Sylvia Lewis (born 1931) is an American television and stage actress, dancer and choreographer. Lewis began performing when she was 5. Classically trained, she acted and danced on stage and in film. In 1955 she added choreographer and dancing coach to her coach as a regular on the 1950s television series Where's Raymond?. Her first film job as a choreographer was in the 1956 film Hot Blood. Lewis was also the choreographer on the sitcom Who's the Boss? throughout its 8 year run.

==Early life and education==
Sylvia Levin was born in York, Pennsylvania on April 22, 1931, the daughter of Velma Levin. She began performing when she was 5. She first performed as a young child in Baltimore, Maryland at the end of vaudeville era. When she was 10, Levin obtained a scholarship to the Peabody Conservatory of Music, where she studied dance, voice and piano. She went to Hollywood when she was twelve.

== Career ==
In 1956, Lewis as she was now known appeared in The Conqueror, where she danced with John Wayne in the film. Lewis appeared in the 1961 film The Ladies Man where she played Miss Cartilage and danced with star Jerry Lewis.

Lewis was working as an assistant for Hal Belfer at Universal International, when she was asked to audition for the 1950s television series Where's Raymond? She became a regular on the show in which she played a dancer, as well as being a choreographer for the untrained lead actor. In 1955, she got her first job as a choreographer of the film Hot Blood. She went on to provide choreography for many television shows.

In 1961, she starred in the play "On The Town" at the Music Circus. The following year, she appears in a stage production of The Desert Song.

Lewis was the choreographer on Who's the Boss? for 8 years and also on Married... with Children. She also had guest appearances on the The Dick Van Dyke Show, The Beverly Hillbillies, Gomer Pyle, U.S.M.C. and others.

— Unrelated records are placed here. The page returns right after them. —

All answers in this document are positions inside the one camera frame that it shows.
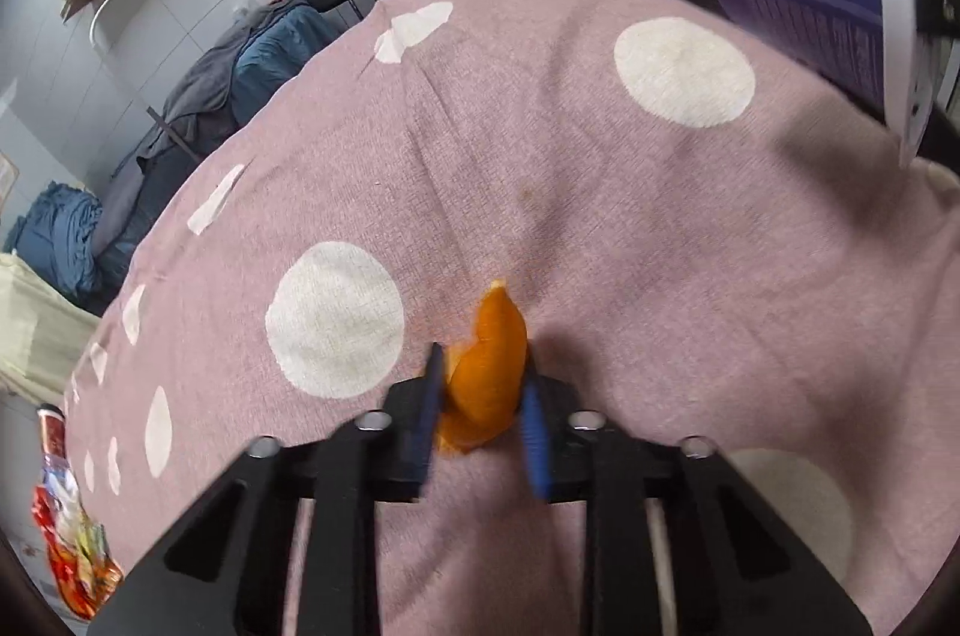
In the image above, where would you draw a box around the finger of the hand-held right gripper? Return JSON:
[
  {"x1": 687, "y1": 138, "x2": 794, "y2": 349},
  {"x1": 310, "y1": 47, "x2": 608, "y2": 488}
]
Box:
[{"x1": 911, "y1": 0, "x2": 960, "y2": 127}]

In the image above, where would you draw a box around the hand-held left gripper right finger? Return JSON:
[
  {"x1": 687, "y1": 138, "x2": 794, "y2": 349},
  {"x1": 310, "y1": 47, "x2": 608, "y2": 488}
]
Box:
[{"x1": 523, "y1": 351, "x2": 875, "y2": 636}]

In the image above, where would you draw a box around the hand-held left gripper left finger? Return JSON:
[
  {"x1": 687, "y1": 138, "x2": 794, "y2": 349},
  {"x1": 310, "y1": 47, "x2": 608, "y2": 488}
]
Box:
[{"x1": 90, "y1": 342, "x2": 445, "y2": 636}]

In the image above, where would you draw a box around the orange peel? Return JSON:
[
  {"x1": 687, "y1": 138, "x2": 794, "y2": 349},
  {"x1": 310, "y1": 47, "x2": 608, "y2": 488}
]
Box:
[{"x1": 435, "y1": 280, "x2": 528, "y2": 455}]

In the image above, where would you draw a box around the purple box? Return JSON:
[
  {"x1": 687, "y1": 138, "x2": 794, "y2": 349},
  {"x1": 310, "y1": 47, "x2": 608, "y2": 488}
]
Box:
[{"x1": 691, "y1": 0, "x2": 938, "y2": 170}]

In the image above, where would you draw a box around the pink polka dot blanket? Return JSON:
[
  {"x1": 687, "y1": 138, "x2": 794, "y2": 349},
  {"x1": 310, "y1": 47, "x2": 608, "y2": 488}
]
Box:
[{"x1": 64, "y1": 0, "x2": 960, "y2": 636}]

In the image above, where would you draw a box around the red orange snack bag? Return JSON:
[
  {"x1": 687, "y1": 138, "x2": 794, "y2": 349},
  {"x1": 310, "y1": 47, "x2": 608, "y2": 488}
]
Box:
[{"x1": 31, "y1": 406, "x2": 125, "y2": 620}]

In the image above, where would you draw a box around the metal rod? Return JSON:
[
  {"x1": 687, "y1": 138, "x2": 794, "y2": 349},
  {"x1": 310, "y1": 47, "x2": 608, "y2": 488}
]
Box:
[{"x1": 148, "y1": 109, "x2": 202, "y2": 163}]

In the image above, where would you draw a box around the gray blanket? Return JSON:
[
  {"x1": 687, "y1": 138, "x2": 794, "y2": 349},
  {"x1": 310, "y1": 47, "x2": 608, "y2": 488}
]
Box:
[{"x1": 90, "y1": 0, "x2": 301, "y2": 262}]

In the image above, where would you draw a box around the cream cloth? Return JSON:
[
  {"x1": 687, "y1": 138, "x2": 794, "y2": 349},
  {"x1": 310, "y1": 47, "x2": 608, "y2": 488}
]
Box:
[{"x1": 0, "y1": 252, "x2": 102, "y2": 408}]

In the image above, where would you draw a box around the blue duvet pile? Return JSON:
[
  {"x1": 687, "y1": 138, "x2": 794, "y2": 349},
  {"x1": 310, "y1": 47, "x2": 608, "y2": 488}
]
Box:
[{"x1": 4, "y1": 180, "x2": 104, "y2": 299}]

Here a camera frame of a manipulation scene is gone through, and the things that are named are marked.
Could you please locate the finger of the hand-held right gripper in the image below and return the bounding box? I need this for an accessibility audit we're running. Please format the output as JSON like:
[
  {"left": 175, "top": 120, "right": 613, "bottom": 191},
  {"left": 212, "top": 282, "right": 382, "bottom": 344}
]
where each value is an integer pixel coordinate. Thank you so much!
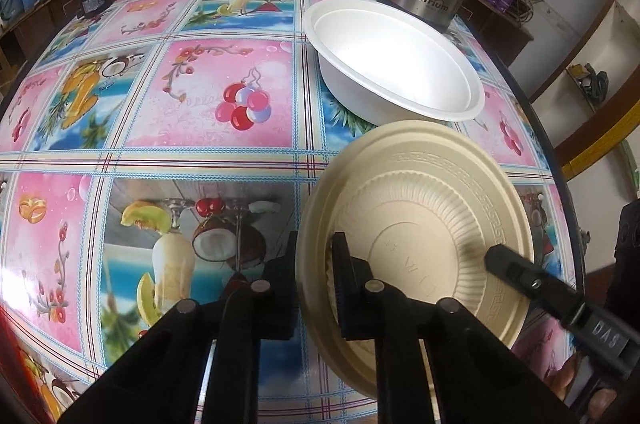
[{"left": 484, "top": 244, "right": 583, "bottom": 330}]

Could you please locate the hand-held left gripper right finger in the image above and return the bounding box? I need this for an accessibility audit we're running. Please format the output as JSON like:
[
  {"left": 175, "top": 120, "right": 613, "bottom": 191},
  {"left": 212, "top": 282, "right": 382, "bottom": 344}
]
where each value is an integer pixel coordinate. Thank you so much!
[{"left": 330, "top": 231, "right": 571, "bottom": 424}]

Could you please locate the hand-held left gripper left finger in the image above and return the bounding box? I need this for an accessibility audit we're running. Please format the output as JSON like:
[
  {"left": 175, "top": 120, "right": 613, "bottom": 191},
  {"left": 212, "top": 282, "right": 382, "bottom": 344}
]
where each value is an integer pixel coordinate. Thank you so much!
[{"left": 57, "top": 231, "right": 298, "bottom": 424}]

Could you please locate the beige plastic plate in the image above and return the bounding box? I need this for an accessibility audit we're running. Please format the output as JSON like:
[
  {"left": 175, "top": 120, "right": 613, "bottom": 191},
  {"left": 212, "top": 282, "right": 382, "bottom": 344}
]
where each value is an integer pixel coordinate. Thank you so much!
[{"left": 295, "top": 120, "right": 537, "bottom": 401}]

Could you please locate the white paper bowl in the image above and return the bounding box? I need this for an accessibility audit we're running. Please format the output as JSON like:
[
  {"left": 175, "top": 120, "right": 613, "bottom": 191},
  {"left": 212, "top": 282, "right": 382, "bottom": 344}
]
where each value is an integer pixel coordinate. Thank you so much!
[
  {"left": 307, "top": 1, "right": 483, "bottom": 115},
  {"left": 301, "top": 0, "right": 487, "bottom": 124}
]

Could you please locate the printed fruit pattern tablecloth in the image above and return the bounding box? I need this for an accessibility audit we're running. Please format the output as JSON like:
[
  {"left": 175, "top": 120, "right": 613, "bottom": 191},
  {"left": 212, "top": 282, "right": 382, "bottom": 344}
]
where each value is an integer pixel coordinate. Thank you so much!
[{"left": 0, "top": 0, "right": 586, "bottom": 424}]

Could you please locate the wooden wall shelf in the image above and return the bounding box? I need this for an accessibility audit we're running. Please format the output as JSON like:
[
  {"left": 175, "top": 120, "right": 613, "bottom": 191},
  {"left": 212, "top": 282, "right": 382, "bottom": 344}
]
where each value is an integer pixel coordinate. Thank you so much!
[{"left": 465, "top": 0, "right": 566, "bottom": 70}]

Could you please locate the tangled cable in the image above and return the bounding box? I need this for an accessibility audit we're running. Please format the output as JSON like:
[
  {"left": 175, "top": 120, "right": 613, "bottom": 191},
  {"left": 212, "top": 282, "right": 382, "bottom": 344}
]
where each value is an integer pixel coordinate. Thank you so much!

In 1995, she appeared in the show Fabulous Palm Springs Follies.

== Personal life ==
Lewis got married in 1955 and had at least one child, a daughter.

==Filmography==

- The Las Vegas Story (1952)
- Harem Girl (1952)
- Singin' in the Rain (1952)
- She's Working Her Way Through College (1952)
- Just for You (1952)
- Hans Christian Andersen (1952)
- Androcles and the Lion (1952)
- Siren of Bagdad (1953)
- Cruisin' Down the River (1953)
- Those Redheads from Seattle (1953)
- Gunsmoke (1953)
- Drums of Tahiti (1954)
- Red Garters (1954)
- Bedlam in Paradise (1955)
- The Lieutenant Wore Skirts (1956)
- The Conqueror (1956)
- Cha-Cha-Cha Boom! (1956)
- The Ladies Man (1961)
- Hook, Line, and Sinker (1969)

==Television work==

- The Colgate Comedy Hour (1951–1952) (Supporting player / dancer)
- Where's Raymond? (1953–1955) (Series regular)
- The George Burns and Gracie Allen Show (1956) (Guest appearance)
- The Bob Cummings Show (1956–1958) (Series regular / 2 Guest appearances)
- Steve Canyon (1958) (Guest appearance)
- The Dennis O'Keefe Show (1959) (Guest appearance)
- Zorro (1959) (Guest appearance)
- Peter Gunn (1959) (Guest appearance)
- Johnny Staccato (1959) (Guest appearance)
- The New Steve Allen Show (1959) (Sketch performer)
- The Dick Van Dyke Show (1963) (Guest appearance)
- The Danny Kaye Show (1963) (Guest appearance)
- Gomer Pyle, U.S.M.C. (1965) (Guest appearance)
- The Beverly Hillbillies (1965) (Guest appearance)
- The Andy Griffith Show (1965) (Guest appearance)
- The Jerry Lewis Show (1967) (Sketch performer)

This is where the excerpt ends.